Architect Robert Venturi coined the phrase “Less is a Bore” in support of postmodern design, and in contrast with the Bauhaus’ Mies Van der Rohe’s belief that “Less is More.” Memphis Style takes that adage to new heights and encourages the embrace of patterns—squiggles, stripes, zig-zags, even polka dots—in all their glory. The bright upholstery of a single chair or throw pillows adorned with a repeating print are excellent ways to wet your toes in the waters of Memphis Style. Or, if you’re feeling daring like the members of the Memphis Group on that cool Italian evening, take the plunge with a bold, statement making couch.
Color Outside the Lines
While olive greens, deep blues and shades of merlot supplemented the white, gray and black-dominated palette of modernism, the Memphis Group deemed these tones simply too dull for their style that was designed to shock. Instead, Memphis Style uses pale pastels and mellowed-out, muted tones to complement the vibrant Pop Art-inspired primary colors that can all be found proudly clashing together in a single piece of furniture.
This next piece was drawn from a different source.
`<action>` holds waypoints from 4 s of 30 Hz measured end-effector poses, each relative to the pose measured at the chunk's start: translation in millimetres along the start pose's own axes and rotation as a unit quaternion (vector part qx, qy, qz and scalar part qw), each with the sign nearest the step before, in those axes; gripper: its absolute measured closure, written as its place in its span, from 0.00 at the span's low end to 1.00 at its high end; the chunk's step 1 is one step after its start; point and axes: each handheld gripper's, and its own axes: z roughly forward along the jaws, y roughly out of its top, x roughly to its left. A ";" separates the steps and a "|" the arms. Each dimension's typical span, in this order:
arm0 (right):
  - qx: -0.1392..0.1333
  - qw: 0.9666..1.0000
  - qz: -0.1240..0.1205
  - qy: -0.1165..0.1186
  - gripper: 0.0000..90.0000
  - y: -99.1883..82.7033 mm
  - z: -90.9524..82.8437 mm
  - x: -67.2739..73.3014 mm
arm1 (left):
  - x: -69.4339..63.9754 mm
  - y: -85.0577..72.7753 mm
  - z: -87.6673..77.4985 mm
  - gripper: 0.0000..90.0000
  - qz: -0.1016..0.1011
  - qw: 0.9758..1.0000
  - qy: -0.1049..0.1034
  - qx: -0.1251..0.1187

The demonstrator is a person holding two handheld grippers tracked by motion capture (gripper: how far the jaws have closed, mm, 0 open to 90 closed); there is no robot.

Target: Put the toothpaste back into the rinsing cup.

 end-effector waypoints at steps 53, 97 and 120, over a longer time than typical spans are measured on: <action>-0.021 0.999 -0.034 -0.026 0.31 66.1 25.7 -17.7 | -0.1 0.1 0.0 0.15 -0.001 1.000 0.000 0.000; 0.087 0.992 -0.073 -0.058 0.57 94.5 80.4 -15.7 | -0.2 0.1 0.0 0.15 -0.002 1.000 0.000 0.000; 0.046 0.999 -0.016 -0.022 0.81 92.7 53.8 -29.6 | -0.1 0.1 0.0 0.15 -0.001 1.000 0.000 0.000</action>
A canary-yellow legged, green-armed, blue-backed sofa might be quite the custom order, but bringing the vibrancy of Memphis Style into your home can be as simple as a large area rug that adds comfort and color, a whimsical but versatile stool that can be used as extra seating or side table storage, or a punchy decorative bookend that leads the eye to a well-curated bookshelf.
Think Outside the Box
At the heart of Memphis Style is its founders’ desire to question: “What if?” What if a sofa had spherical legs in lieu of the traditional rectangles? What if an armchair sported undulating curves rather than straight lines? What if design was not only a serious artistic pursuit, but also a playful experiment? The founders of Memphis Style wanted to break the mold, and by introducing common shapes in an uncommon way, the Memphis Group inspired designers across industries to think outside the streamlined box.
Finding triangles where rectangles are usually expected, or laminate spheres rather than traditional linen lamp shades adds an element of surprise that would bring a satisfied grin to the faces of Ettore Sottsass and his Memphis Style friends. With the right unexpected geometry, even the most commonplace fixtures like floor and table lamps can come to life and light up a room with their animated personalities.
Whether your rebellious spirit leads you to a living room bursting with quirky patterns and Crayola colors, or a toned down, but distinctly-Memphis collection of accessories throughout the home, like wavy-framed mirrors and oddly shaped nightstands, the freedom to experiment and to play will honor the legend of Ettore Sottsass, his friends and their night of defiant design. Remember, too, the words of fellow Memphis Group member, George James Sowden: “There is no such thing as Memphis Style. Memphis is an attitude.”